* [DATASET ENTRIES]:
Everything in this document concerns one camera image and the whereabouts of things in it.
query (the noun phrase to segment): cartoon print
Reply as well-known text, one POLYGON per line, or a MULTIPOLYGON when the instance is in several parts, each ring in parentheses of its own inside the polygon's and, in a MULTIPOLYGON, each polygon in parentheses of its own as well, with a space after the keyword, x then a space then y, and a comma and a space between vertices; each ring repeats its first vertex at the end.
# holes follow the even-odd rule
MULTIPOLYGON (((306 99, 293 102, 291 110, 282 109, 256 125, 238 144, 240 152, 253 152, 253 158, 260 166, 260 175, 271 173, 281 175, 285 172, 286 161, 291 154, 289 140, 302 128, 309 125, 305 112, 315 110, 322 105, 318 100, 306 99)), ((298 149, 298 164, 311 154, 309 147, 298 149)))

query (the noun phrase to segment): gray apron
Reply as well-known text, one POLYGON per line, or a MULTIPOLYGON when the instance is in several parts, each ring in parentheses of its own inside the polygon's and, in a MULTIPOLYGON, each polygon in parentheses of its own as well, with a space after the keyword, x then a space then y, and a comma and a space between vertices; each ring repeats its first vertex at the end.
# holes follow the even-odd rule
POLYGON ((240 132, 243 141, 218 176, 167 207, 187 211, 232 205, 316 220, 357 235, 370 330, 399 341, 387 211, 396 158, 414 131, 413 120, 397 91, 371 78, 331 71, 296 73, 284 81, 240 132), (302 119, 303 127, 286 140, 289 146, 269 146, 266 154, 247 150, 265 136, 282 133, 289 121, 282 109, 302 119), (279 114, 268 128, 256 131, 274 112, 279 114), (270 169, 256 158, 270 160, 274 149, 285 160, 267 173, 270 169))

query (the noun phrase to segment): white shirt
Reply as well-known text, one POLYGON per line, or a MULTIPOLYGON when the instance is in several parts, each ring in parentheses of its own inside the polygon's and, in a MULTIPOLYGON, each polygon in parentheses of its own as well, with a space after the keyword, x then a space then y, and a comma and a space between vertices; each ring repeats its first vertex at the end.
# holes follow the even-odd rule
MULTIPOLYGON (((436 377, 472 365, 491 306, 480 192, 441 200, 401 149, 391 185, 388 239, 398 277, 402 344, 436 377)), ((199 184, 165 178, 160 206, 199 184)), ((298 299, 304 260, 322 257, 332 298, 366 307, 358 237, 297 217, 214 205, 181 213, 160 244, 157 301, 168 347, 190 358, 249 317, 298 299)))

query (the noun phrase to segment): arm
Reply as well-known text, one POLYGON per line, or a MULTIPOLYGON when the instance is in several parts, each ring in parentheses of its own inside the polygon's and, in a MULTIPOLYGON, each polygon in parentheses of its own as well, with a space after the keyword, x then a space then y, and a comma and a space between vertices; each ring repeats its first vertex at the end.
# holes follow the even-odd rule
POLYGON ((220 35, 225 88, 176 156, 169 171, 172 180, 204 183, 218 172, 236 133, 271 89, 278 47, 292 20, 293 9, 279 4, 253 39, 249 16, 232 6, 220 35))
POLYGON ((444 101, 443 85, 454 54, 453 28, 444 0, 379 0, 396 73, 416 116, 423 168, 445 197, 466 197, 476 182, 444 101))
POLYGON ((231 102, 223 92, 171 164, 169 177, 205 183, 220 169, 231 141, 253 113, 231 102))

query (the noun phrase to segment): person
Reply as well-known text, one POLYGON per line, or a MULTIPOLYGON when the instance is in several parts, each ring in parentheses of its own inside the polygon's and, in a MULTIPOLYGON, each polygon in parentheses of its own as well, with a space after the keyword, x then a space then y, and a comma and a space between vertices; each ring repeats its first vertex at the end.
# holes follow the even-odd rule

* [DESCRIPTION OF THE TASK]: Go through the entries above and pull out each line with "query" in it.

* [PROBLEM SOLUTION]:
query (the noun phrase to segment): cartoon print
query (the noun phrase to segment): gray apron
query (the noun phrase to segment): white shirt
query (the noun phrase to segment): arm
query (the noun phrase to segment): person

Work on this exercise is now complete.